Я говорю Патоке: «Это твое дело, так же как и мое. Если в Вольере возникнут проблемы, они повлияют и на твое положение».
Патока прекрасно это знает, но все равно не хочет идти, однако в конце концов я загоняю ее в угол и силой выдавливаю из нее согласие.
«Я его боюсь, – говорит она. – Боюсь самой себя, когда снова окажусь перед ним».
Вольер сегодня другой. Я думал, что во всем разобрался, но кое-что изменилось. Я выхожу наружу, слушаю, нюхаю, осматриваюсь и обнаруживаю невидимую перемену.

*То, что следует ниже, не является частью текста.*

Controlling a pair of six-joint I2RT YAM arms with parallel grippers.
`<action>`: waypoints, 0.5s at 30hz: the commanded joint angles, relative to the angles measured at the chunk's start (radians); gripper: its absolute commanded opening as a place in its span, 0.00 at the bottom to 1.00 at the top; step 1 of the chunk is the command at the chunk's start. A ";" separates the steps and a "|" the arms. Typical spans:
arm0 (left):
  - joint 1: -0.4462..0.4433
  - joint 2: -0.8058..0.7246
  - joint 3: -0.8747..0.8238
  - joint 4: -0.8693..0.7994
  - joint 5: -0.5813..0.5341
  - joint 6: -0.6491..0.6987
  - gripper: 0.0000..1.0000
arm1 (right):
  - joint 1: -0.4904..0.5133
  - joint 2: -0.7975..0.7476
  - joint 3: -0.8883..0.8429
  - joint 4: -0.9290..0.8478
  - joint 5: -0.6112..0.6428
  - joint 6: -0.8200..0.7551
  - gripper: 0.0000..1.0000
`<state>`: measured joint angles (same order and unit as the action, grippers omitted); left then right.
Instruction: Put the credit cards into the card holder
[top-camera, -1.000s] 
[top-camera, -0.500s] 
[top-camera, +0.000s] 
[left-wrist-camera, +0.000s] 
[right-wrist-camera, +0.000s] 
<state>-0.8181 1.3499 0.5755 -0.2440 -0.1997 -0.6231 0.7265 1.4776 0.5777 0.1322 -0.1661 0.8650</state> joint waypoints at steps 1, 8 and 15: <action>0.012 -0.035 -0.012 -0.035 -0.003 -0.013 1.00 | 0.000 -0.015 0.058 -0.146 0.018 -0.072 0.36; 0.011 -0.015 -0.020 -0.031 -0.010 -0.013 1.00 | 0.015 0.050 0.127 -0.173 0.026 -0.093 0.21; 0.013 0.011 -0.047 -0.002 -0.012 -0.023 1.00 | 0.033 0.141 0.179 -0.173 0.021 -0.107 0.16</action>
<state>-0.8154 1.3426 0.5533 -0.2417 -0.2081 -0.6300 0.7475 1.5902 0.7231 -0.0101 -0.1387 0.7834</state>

Я вызываю своих. Некоторые приходят, но кое-кто – нет. В чем дело? Никто из откликнувшихся на зов не знает. Я открываю канал с Максом. У него те же ощущения, хотя он потерял меньше своих. Я не сообщаю ему о собственном положении. Не стоит давать ему повод проверить нашу оборону.
Что бы посоветовала Патока? Мне хочется открыть с ней канал на том конце города, в университетском здании, но она может посчитать меня дурачком. Я представляю, как Патока подсказывает: что общего между теми, кто откликнулся и кто нет?